## What is expected
Take the line that contains "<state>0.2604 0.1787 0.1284" and every line after it in the material below, and quote them exactly.
------------------------------------------------
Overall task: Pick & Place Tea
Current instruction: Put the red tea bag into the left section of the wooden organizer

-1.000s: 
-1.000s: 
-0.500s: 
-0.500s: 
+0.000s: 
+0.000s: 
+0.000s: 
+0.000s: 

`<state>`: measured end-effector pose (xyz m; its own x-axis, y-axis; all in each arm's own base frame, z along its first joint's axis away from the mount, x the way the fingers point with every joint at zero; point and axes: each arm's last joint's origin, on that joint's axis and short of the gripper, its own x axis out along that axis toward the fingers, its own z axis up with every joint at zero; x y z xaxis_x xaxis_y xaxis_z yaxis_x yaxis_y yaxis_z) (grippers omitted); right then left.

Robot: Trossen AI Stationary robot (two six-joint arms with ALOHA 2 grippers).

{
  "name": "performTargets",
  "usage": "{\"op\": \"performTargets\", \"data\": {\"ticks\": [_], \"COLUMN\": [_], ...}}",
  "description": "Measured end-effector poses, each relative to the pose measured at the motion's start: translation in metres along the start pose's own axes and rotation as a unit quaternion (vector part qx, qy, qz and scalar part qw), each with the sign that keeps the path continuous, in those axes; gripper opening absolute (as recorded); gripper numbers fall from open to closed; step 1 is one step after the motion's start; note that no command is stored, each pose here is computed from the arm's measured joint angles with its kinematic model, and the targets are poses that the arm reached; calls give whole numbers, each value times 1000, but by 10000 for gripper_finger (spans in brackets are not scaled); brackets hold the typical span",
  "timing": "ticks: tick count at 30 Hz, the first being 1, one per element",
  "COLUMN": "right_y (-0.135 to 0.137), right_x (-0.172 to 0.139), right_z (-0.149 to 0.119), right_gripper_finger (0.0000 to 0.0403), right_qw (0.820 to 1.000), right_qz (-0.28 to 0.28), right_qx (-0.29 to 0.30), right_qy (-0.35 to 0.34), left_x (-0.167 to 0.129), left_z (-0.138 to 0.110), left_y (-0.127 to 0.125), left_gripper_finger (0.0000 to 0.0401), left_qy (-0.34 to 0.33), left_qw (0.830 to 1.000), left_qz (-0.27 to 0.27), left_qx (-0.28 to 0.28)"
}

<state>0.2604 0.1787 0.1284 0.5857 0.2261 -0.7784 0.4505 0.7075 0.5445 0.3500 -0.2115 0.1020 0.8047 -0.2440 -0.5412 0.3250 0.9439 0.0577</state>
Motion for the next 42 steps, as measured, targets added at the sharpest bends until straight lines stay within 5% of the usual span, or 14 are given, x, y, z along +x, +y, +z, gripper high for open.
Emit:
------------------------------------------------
## Reply to the task
<state>0.2604 0.1787 0.1284 0.5857 0.2261 -0.7784 0.4505 0.7075 0.5445 0.3500 -0.2115 0.1020 0.8047 -0.2440 -0.5412 0.3250 0.9439 0.0577</state>
Motion for the next 42 steps, as measured, targets added at the sharpest bends until straight lines stay within 5% of the usual span, or 14 are given, x, y, z along +x, +y, +z, gripper high for open.
Emit:

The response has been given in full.